Ramadan 2026 : Le paradoxe du gâchis face à la ferveur du jeûne
Ramadan 2026 : Le paradoxe du gâchis face à la ferveur du jeûne
Ati Mag
Alors que le ciel a été généreux cette
année avec des précipitations abondantes, un autre fléau menace nos foyers
durant ce mois sacré : l'hyper-consommation. Au Maroc, le constat est amer :
près de la moitié des aliments préparés pour le F'tour finiraient à la
poubelle. Enquête sur un gaspillage qui ne dit pas son nom.
La frénésie de la table
« pleine »
Dès les premières heures
de l’après-midi, les marchés marocains sont le théâtre d'une effervescence
démesurée. Sous l’effet de la faim, l'instinct d'achat prend le dessus sur la
raison. Résultat ? Des tables de F’tour qui croulent sous les variétés de
viennoiseries, de plats et de jus. Pourtant, l’estomac, lui, a ses limites.
Cette accumulation visuelle, souvent destinée à « rassurer » le jeûneur, se
transforme dès la fin de la rupture du jeûne en un fardeau encombrant.
50% de gaspillage : Une
facture salée pour l'éthique
Les chiffres sont
vertigineux : on estime que durant le Ramadan, le volume des déchets ménagers
augmente de manière exponentielle, avec une part prédominante de restes
alimentaires encore consommables.
·
Le pain et les pâtisseries
: Premières victimes de ce gâchis,
achetés en quantités industrielles pour n'être que partiellement consommés.
·
Le coût social : Alors que le pays se mobilise pour la solidarité,
voir la moitié d’un repas finir dans une benne à ordures interroge nos valeurs
de partage.
Vers une consommation «
consciente »
Le vrai défi du Ramadan
2026 est de briser ce cycle de l’excès. Des voix s’élèvent de plus en plus sur
les réseaux sociaux et dans les mosquées pour prôner un retour à l’essentiel.

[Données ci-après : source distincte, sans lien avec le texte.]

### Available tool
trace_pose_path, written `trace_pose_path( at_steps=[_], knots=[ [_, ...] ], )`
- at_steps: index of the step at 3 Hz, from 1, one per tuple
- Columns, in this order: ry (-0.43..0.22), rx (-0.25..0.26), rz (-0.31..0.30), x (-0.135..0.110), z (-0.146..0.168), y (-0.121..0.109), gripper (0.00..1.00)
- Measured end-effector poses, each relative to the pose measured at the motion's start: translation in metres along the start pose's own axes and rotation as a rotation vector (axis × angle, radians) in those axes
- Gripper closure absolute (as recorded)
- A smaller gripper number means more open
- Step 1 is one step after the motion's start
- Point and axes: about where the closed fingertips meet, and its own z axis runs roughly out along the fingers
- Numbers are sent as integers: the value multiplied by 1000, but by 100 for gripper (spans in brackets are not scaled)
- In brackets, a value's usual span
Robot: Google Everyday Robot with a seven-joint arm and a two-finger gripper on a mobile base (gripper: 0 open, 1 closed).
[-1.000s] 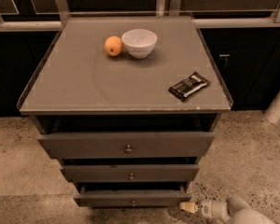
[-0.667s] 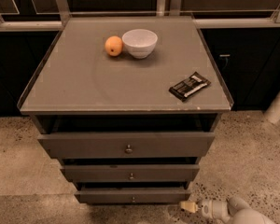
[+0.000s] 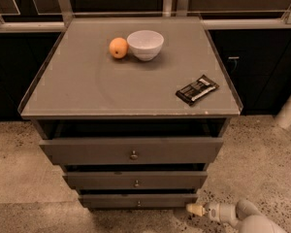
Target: Close bottom drawer
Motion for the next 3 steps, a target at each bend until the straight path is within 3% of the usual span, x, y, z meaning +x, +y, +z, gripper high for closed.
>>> trace_pose_path(
  at_steps=[1,2,3],
  knots=[
    [-9,13,-31,-14,-5,2,100],
    [-5,46,5,-5,-28,10,100],
    [-43,115,42,3,-70,27,100]
  ],
)
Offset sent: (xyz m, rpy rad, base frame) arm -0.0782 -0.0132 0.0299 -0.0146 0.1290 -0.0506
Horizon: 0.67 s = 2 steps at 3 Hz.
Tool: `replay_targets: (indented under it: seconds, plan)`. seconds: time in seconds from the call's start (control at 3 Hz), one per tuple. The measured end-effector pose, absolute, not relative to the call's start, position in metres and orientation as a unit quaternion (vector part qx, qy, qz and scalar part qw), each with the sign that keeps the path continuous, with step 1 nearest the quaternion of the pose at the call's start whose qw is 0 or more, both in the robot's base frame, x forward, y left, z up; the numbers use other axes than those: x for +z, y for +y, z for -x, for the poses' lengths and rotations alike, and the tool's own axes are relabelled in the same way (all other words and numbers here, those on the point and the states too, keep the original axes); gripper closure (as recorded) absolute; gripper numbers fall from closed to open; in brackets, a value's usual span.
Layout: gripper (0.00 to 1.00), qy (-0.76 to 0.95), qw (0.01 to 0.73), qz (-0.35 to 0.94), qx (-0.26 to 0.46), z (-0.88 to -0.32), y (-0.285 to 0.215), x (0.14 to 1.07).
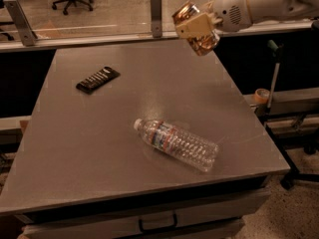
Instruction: Place orange can upright
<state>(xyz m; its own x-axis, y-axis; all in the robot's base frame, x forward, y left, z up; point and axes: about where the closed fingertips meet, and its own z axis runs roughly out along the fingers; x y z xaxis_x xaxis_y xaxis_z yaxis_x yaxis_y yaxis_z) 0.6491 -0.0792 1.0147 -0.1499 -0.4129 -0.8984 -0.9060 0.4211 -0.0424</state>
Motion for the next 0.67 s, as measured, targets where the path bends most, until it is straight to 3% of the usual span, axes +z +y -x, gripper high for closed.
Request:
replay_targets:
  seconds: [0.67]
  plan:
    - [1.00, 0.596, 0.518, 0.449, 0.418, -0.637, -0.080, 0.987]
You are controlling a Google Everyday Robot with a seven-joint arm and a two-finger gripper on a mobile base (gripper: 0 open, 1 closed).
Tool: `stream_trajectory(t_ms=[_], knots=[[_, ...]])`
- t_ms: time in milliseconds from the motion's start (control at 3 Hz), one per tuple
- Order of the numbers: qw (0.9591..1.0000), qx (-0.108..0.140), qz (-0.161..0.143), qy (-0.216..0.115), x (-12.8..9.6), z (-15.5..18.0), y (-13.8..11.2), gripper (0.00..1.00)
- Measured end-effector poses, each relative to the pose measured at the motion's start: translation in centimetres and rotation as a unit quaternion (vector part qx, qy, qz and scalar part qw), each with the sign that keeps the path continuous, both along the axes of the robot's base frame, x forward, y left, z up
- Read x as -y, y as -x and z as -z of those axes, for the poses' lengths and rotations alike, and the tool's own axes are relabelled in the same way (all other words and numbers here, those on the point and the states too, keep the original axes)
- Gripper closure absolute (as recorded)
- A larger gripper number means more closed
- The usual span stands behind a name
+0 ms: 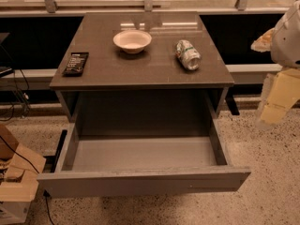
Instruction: Place rxbar chocolate into top drawer
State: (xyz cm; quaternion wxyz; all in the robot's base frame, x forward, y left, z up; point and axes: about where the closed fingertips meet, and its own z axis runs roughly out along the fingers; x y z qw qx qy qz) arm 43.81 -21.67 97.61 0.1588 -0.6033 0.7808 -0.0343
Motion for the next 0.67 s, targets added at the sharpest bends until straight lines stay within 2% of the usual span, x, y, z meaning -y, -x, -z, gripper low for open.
stream_trajectory(t_ms=[333,667], knots=[[1.0,0.0,0.0,0.0,0.0,0.0,0.0,0.0],[0.9995,0.015,-0.019,-0.017,-2.1,-0.4,-1.2,0.0]])
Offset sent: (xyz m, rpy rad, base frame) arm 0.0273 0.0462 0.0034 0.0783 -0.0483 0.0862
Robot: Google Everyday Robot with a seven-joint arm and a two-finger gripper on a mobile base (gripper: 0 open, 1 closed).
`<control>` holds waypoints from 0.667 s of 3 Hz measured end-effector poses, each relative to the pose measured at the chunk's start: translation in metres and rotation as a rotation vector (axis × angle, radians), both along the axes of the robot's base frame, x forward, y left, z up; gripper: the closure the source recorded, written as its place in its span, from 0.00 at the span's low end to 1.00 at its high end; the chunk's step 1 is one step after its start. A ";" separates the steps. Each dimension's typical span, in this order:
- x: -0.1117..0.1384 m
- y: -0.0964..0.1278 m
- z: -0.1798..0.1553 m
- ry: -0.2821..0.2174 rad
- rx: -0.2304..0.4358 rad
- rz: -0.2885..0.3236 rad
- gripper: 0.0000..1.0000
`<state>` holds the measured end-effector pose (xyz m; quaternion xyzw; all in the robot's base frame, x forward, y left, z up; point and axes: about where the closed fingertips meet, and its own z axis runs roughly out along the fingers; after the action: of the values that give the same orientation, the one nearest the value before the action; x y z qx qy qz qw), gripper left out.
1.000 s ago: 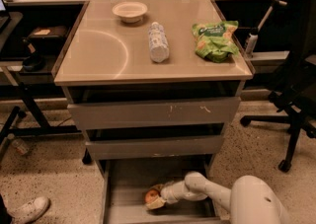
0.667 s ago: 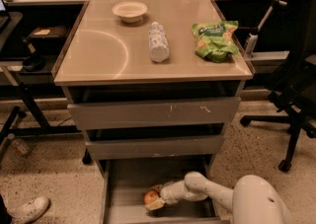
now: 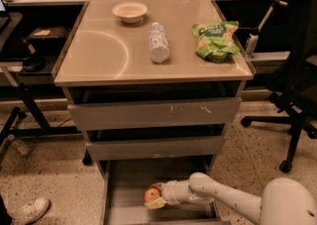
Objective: Pick orange from bottom drawer and place on counter
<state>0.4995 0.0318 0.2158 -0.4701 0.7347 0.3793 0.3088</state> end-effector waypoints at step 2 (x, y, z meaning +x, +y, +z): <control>-0.018 0.027 0.106 -0.087 0.022 0.087 1.00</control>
Offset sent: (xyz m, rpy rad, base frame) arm -0.0235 0.0406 0.1740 0.0344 -0.1678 0.1436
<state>0.4814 0.0589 0.3219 -0.5141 0.6953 0.3796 0.3290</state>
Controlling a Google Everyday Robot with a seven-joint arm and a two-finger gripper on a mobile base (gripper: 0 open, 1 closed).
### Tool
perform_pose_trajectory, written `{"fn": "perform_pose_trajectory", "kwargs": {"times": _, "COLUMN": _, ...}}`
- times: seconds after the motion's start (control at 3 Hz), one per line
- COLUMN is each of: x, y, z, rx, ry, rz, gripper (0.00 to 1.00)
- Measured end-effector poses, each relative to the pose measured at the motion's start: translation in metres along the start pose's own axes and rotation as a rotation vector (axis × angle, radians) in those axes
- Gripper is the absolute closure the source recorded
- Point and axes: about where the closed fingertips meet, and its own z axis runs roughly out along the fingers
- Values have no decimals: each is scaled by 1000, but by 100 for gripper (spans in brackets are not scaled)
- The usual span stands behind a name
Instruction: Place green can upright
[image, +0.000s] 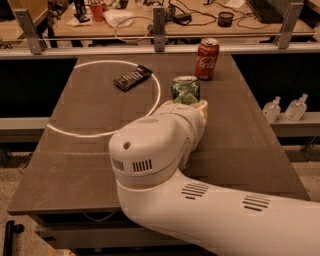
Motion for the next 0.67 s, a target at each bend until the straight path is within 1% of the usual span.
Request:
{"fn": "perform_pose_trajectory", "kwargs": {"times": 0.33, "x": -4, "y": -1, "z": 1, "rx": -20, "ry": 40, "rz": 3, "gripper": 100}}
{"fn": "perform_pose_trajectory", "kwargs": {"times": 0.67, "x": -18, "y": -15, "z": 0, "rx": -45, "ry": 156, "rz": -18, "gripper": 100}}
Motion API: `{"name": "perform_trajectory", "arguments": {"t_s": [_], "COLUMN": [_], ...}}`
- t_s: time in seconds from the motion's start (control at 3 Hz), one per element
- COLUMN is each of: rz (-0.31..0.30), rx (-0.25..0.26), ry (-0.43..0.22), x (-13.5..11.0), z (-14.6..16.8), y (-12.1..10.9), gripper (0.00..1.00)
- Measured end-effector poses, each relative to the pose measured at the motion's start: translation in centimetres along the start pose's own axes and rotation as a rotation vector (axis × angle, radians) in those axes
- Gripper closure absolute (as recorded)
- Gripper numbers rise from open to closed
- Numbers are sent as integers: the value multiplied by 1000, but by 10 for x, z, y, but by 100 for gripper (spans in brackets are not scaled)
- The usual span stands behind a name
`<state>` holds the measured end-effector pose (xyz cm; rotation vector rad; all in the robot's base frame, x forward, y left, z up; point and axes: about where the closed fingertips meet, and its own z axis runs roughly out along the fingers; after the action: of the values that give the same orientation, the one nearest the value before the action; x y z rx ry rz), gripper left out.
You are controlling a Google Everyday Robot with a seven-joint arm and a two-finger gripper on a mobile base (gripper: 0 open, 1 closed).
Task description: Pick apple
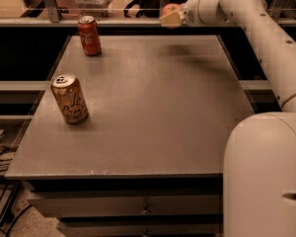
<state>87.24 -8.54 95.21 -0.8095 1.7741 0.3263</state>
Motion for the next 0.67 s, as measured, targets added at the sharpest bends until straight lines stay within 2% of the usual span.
{"name": "perform_trajectory", "arguments": {"t_s": [0.67], "rz": [-133], "rx": [32], "ry": [-108], "x": [-76], "z": [-67], "y": [-27], "gripper": [100]}}
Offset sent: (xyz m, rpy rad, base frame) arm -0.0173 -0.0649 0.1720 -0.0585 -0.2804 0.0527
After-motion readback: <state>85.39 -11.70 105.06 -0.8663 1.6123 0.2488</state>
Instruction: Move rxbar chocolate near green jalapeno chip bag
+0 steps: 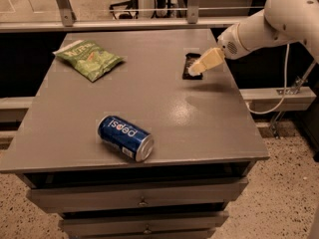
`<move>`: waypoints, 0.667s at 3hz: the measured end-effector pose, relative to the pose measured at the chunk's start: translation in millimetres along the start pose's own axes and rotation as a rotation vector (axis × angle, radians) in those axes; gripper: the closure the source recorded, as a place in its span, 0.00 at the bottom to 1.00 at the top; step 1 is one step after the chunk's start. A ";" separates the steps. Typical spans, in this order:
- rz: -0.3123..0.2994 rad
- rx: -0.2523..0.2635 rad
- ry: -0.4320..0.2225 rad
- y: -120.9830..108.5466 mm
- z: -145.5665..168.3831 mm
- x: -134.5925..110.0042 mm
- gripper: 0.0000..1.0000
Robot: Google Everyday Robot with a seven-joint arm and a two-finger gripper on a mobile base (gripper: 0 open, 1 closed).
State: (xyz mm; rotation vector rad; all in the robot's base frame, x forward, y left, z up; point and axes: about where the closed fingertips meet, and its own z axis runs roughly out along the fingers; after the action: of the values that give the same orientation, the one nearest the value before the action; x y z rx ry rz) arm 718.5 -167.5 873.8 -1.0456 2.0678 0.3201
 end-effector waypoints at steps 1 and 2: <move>0.013 -0.004 0.010 1.1 13.3 7.2 0.00; 0.028 -0.010 0.025 3.1 23.4 16.2 0.00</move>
Offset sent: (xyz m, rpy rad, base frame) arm 0.0040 0.0013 -0.0390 -0.0030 0.0538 -0.0321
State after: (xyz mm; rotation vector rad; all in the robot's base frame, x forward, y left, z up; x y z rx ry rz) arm 722.7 -162.4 845.9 -1.0318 2.1070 0.3331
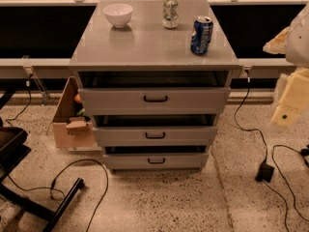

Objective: Open bottom drawer

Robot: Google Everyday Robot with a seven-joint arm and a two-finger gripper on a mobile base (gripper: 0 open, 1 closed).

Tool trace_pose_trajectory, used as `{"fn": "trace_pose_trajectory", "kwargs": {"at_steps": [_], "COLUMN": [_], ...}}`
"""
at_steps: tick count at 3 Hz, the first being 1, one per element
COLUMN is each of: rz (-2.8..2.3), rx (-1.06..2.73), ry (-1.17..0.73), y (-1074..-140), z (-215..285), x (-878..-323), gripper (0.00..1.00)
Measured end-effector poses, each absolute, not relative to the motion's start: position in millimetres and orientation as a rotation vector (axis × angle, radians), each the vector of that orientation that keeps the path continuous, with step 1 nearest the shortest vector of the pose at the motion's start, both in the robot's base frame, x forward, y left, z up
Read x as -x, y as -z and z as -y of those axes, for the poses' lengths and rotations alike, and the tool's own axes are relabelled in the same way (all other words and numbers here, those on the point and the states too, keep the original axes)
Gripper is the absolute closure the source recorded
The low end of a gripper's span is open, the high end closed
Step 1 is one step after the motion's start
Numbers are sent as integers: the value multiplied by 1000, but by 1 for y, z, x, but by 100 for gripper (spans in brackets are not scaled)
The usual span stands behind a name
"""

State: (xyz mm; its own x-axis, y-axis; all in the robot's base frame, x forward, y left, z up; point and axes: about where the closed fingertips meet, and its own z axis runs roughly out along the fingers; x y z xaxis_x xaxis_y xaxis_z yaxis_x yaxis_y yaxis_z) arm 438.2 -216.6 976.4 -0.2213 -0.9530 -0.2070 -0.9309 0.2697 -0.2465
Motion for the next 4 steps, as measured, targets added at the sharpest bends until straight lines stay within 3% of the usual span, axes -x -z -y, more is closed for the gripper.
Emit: {"fn": "trace_pose_trajectory", "kwargs": {"at_steps": [2,4], "rz": [-2242,-2276], "rx": [1719,1751], "ry": [88,251], "y": [-945,-813], "z": [207,167], "x": [-442,-476], "gripper": [0,0]}}
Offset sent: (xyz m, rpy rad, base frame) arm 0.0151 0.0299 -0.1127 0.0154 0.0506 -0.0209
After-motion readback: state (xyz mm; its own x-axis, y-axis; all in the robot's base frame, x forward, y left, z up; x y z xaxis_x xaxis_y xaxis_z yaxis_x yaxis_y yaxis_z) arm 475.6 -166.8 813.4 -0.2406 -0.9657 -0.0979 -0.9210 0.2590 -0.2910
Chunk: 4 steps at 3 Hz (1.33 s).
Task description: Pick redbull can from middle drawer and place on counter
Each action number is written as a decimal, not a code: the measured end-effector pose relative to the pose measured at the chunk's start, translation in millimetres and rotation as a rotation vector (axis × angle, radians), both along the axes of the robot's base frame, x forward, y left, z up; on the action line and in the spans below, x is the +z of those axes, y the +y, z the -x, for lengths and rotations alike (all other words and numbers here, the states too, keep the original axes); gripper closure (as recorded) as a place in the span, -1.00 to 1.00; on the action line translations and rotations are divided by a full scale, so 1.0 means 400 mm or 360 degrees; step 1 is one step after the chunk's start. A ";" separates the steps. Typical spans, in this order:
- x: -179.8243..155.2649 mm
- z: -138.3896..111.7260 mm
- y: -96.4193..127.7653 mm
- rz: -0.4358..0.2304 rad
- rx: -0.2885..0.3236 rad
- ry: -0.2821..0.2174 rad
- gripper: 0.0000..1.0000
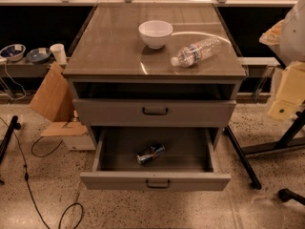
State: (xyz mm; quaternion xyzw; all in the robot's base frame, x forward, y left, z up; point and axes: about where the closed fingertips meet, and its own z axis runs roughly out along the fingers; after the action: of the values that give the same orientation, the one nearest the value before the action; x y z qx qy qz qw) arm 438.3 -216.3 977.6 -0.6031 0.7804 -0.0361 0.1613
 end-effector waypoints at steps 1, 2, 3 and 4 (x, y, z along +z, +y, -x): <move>0.000 0.000 0.000 0.0000 0.0001 0.0000 -1.00; 0.003 -0.002 0.024 0.0001 0.0057 -0.0025 -1.00; -0.004 -0.004 0.079 0.0031 0.0208 -0.0044 -1.00; -0.032 -0.011 0.145 0.0086 0.0430 -0.0053 -1.00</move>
Offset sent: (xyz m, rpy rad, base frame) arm 0.0018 0.0207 -0.0031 -0.0022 -0.0130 0.0822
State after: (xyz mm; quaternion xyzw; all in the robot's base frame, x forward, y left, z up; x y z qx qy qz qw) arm 442.6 -158.2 964.7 -0.7061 0.6880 -0.0452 0.1612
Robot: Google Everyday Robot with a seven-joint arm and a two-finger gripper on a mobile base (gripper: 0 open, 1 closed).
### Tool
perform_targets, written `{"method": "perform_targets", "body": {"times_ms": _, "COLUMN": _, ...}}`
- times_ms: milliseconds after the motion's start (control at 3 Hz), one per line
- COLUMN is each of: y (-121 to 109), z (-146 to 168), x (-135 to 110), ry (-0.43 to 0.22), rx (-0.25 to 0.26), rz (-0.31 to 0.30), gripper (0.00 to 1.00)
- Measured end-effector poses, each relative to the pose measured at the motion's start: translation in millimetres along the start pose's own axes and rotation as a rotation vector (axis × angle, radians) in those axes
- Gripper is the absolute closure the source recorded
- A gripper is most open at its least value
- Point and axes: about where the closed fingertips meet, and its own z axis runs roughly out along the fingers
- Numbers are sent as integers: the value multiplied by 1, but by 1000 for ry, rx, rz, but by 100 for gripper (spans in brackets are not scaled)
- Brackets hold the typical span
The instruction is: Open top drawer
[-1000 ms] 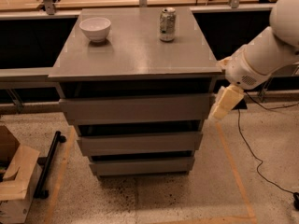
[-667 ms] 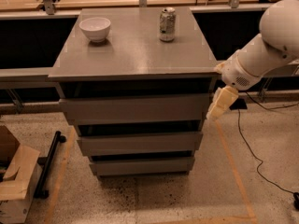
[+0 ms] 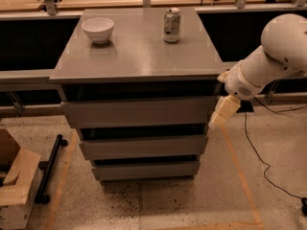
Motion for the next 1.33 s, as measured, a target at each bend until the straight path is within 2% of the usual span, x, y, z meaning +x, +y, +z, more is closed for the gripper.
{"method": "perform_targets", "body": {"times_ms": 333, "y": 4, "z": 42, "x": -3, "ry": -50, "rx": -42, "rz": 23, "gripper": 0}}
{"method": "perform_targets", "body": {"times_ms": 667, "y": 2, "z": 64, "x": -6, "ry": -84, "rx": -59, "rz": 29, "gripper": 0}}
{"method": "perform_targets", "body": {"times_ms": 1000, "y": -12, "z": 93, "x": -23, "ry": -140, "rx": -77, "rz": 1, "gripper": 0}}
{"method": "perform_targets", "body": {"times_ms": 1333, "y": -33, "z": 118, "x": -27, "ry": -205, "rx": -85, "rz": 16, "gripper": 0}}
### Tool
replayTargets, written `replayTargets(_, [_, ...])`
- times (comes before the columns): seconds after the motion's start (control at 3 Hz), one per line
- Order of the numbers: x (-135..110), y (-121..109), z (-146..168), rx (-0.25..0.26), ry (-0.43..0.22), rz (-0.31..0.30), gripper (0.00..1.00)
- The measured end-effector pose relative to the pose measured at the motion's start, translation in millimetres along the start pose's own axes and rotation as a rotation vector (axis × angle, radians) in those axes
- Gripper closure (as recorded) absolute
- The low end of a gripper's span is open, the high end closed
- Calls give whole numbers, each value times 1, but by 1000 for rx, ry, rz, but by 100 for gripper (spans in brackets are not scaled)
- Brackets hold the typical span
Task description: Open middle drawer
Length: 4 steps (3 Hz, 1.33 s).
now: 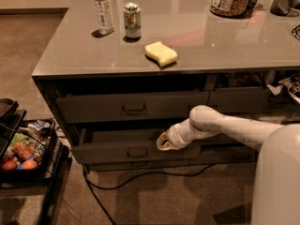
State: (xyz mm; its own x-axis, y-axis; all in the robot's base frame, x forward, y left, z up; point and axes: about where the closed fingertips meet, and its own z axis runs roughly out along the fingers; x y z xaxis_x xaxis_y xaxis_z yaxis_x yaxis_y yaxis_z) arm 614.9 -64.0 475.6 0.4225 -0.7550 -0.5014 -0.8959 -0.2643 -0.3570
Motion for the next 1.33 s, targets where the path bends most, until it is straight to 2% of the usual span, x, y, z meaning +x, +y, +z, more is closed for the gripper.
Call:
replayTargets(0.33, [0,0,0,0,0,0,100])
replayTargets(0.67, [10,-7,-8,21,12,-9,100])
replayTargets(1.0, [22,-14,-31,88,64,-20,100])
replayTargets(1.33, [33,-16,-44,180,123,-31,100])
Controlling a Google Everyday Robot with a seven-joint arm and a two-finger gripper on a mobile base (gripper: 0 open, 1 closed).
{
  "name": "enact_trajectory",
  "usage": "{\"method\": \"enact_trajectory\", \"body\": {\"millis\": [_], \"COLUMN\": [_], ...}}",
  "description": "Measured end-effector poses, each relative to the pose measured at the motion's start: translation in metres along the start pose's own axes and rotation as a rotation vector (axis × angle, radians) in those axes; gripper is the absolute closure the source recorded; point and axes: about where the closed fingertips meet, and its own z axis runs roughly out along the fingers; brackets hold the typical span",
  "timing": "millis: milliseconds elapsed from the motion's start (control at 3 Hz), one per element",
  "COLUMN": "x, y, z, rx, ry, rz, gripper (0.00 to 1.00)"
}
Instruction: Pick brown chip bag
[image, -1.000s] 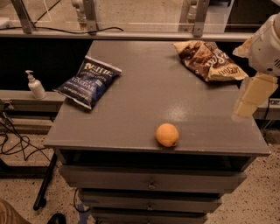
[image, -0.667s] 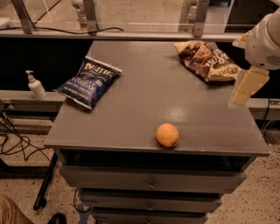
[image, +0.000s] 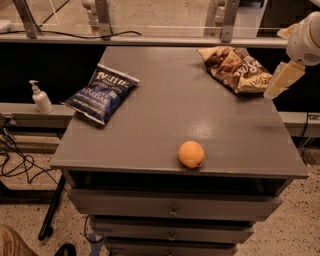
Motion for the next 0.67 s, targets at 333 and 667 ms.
{"method": "enact_trajectory", "body": {"millis": [333, 667], "x": [0.016, 0.030], "y": [-0.031, -0.042], "z": [0.019, 0.041], "rx": [0.040, 0.048], "ry": [-0.070, -0.115], "rz": [0.103, 0.223], "gripper": [0.00, 0.00]}}
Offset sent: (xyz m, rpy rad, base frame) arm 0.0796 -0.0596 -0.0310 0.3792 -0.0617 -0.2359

L’idée n’est pas de se priver, mais de « calibrer ». Acheter au jour le jour, cuisiner des
portions réelles et réinventer les restes du lendemain sont des gestes qui
s’imposent.
Le Ramadan est censé
être un mois de discipline et de purification. Il est temps que nos poubelles
cessent de témoigner de nos excès pour laisser place à une consommation qui
respecte enfin la valeur de la nourriture.